Il y a six mois encore, l’hypothèse semblait exclue.
À Kinshasa, Félix Tshisekedi rejetait toute idée de dialogue politique, soupçonnant ses promoteurs de préparer une déstabilisation.
Les manifestations, les appels des Églises et les mises en garde de l’opposition étaient balayés au profit d’une stratégie d’affrontement assumée.
L’option extérieure : pari coûteux et résultats limités
Dans la séquence qui s’ouvre alors, Kinshasa prend ses distances avec Luanda, pourtant mandaté par la région. Le pouvoir préfère diversifier ses soutiens, notamment à travers des démarches diplomatiques à Washington, Doha et dans plusieurs chancelleries, dans l’espoir d’obtenir un appui sécuritaire et une pression internationale sur Kigali.
Ce recentrage n’est pas neutre :

– il implique, côté congolais, une offre accrue d’accès aux ressources ;
– il s’inscrit dans une géopolitique où les minéraux stratégiques congolais – cobalt, cuivre, lithium – sont devenus des monnaies d’influence.
Mais ce repositionnement se heurte vite à un plafond.
Aucune puissance extérieure ne s’engage réellement sur le terrain ; les rapports s’accumulent, les discours se durcissent, mais la situation sécuritaire à l’Est évolue peu. Dans certaines capitales africaines, on s’agace de voir Kinshasa bouder une médiation régionale conçue justement pour éviter les impasses diplomatiques.
Retour forcé aux mécanismes régionaux

Le tournant intervient cet automne : face à la progression militaire du M23 et à la pression interne, Tshisekedi rouvre discrètement le canal angolais.
Deux visites successives à Luanda et une rencontre lundi 12 janvier à Lomé marquent un changement d’approche assumé.
Le chef de l’État cherche visiblement à rééquilibrer son jeu diplomatique, en revenant dans le giron régional après un virage extraverti coûteux.
Dans le même temps, les voix ecclésiales (CENCO et ECC) et des acteurs politiques jusque-là marginalisés sont rappelés au centre des discussions. L’Angola sonde même l’opposition, signe d’une recomposition accélérée des interlocuteurs.
Le coût politique du temps perdu

Ce retournement n’est pas sans conséquences.
Il expose le pouvoir à un double procès :
Sur le plan interne, celui d’avoir tardé.
Le refus prolongé du dialogue a attisé les tensions, durci les positions et provoqué des affrontements qui auraient pu être évités.
Sur le plan régional, celui d’avoir cherché des solutions hors du continent avant de revenir à celles qui étaient disponibles.
Une posture mal comprise, y compris parmi des alliés traditionnels.
Une fenêtre fragile
Aujourd’hui, une chose est acquise : le dialogue redevient le point central. Non pas par choix idéologique, mais parce qu’aucune alternative n’a produit de résultats tangibles.
Reste à savoir s’il s’agira d’un processus structuré, inclusif et assumé, ou d’un exercice tactique destiné à gagner du temps en année électorale.
C’est sur ce point que se jouera désormais la crédibilité du régime.
Dans un autre volet, selon certaines sources, plusieurs politiciens se sont entretenus avec le président angolais et actuel président de l’Union africaine, lui demandant d’être leur porte-voix auprès du président Félix Tshisekedi afin que le cessez-le-feu soit activement respecté.
Dans le même registre, le président João Lourenço s’est entretenu avec l’ancien président et initiateur de la plateforme politique Sauvons le Congo. Il a également envoyé une correspondance à l’AFC/M23, mais cette dernière se montre déjà méfiante à l’égard de ce processus, au regard du comportement du président de la République, Félix Tshisekedi, qu’elle juge ne pas respecter les accords. Elle pose par ailleurs des conditions à sa participation à ce dialogue inclusif.

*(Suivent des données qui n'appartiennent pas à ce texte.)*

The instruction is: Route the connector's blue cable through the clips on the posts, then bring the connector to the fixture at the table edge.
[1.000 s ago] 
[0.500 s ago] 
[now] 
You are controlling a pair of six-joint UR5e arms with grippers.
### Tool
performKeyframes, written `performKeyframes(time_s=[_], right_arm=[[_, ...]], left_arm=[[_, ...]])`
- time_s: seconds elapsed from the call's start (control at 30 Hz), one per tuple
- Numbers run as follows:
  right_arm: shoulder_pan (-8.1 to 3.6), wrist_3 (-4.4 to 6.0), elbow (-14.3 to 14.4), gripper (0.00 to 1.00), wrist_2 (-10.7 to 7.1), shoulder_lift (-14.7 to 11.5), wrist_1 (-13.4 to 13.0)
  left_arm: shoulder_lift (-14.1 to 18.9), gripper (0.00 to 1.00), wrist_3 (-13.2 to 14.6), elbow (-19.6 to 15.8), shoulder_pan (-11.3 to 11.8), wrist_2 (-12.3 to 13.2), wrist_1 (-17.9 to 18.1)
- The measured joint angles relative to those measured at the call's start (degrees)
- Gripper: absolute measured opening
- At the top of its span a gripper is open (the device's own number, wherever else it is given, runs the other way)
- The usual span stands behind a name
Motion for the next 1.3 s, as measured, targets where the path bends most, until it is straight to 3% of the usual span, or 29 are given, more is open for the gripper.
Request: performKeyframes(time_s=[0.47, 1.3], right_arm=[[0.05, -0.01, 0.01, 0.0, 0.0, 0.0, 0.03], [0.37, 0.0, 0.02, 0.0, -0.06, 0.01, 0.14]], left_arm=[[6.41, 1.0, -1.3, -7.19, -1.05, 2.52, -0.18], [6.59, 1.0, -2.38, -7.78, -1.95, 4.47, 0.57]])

La CENCO et l’ECC sont également attendues cette semaine à Luanda pour un entretien avec le président angolais.
Rappelons qu’il y a quelques jours, Kinshasa a conclu un accord militaire avec la Tanzanie en vue du déploiement de troupes pour sécuriser le Katanga. Toutefois, le président angolais a proposé une autre option politique quant à cette démarche.